All of the data that follows is to be written out exactly, with images excluded.

INFORMATION SHOWN –
========================================================================

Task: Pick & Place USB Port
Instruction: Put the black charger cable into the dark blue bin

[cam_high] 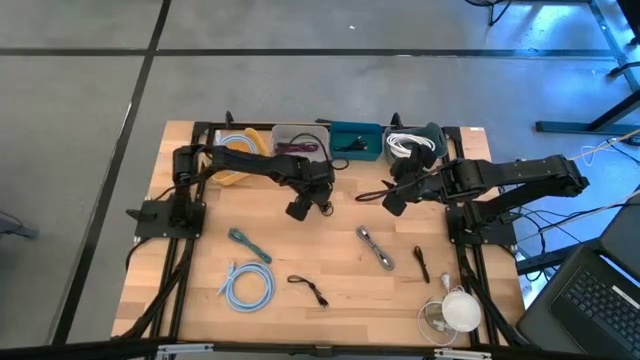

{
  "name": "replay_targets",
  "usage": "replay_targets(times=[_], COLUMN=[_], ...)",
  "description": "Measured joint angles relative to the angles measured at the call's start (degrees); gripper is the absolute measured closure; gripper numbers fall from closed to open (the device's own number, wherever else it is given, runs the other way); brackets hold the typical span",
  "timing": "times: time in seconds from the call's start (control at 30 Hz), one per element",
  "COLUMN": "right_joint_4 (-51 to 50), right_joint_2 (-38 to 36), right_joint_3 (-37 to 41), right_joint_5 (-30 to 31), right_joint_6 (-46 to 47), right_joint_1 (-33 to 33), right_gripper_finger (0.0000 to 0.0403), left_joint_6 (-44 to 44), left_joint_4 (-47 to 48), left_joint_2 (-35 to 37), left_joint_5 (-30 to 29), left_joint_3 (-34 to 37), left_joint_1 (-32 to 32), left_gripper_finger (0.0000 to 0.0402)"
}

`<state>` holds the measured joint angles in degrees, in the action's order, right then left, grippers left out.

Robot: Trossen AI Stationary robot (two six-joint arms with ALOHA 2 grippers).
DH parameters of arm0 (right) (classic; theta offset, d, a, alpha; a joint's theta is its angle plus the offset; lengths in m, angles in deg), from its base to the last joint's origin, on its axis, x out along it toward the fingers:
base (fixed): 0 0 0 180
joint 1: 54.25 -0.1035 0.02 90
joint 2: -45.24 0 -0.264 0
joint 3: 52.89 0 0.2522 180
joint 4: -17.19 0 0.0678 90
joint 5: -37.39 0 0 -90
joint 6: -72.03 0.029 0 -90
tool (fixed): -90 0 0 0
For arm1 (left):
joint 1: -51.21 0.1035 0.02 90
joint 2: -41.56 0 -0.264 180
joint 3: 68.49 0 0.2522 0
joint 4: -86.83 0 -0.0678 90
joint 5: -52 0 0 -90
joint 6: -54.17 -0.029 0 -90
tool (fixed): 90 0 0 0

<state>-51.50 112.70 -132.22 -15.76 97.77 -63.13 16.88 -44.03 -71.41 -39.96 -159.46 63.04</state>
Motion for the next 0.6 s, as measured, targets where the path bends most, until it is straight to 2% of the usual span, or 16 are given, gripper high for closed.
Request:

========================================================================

REPLY –
Task: Pick & Place USB Port
Instruction: Put the black charger cable into the dark blue bin

[cam_high] 

{
  "name": "replay_targets",
  "usage": "replay_targets(times=[_], COLUMN=[_], ...)",
  "description": "Measured joint angles relative to the angles measured at the call's start (degrees); gripper is the absolute measured closure; gripper numbers fall from closed to open (the device's own number, wherever else it is given, runs the other way); brackets hold the typical span",
  "timing": "times: time in seconds from the call's start (control at 30 Hz), one per element",
  "COLUMN": "right_joint_4 (-51 to 50), right_joint_2 (-38 to 36), right_joint_3 (-37 to 41), right_joint_5 (-30 to 31), right_joint_6 (-46 to 47), right_joint_1 (-33 to 33), right_gripper_finger (0.0000 to 0.0403), left_joint_6 (-44 to 44), left_joint_4 (-47 to 48), left_joint_2 (-35 to 37), left_joint_5 (-30 to 29), left_joint_3 (-34 to 37), left_joint_1 (-32 to 32), left_gripper_finger (0.0000 to 0.0402)"
}

`<state>` holds the measured joint angles in degrees, in the action's order, right then left, grippers left out.

Robot: Trossen AI Stationary robot (two six-joint arms with ALOHA 2 grippers).
DH parameters of arm0 (right) (classic; theta offset, d, a, alpha; a joint's theta is its angle plus the offset; lengths in m, angles in deg), from its base to the last joint's origin, on its axis, x out along it toward the fingers:
base (fixed): 0 0 0 180
joint 1: 54.25 -0.1035 0.02 90
joint 2: -45.24 0 -0.264 0
joint 3: 52.89 0 0.2522 180
joint 4: -17.19 0 0.0678 90
joint 5: -37.39 0 0 -90
joint 6: -72.03 0.029 0 -90
tool (fixed): -90 0 0 0
For arm1 (left):
joint 1: -51.21 0.1035 0.02 90
joint 2: -41.56 0 -0.264 180
joint 3: 68.49 0 0.2522 0
joint 4: -86.83 0 -0.0678 90
joint 5: -52 0 0 -90
joint 6: -54.17 -0.029 0 -90
tool (fixed): 90 0 0 0

<state>-51.50 112.70 -132.22 -15.76 97.77 -63.13 16.88 -44.03 -71.41 -39.96 -159.46 63.04</state>
Motion for the next 0.6 s, as measured, targets where the path bends most, until it is straight to 2% of the usual span, or 16 are given, gripper high for closed.
Request:

There is nothing more to the exercise.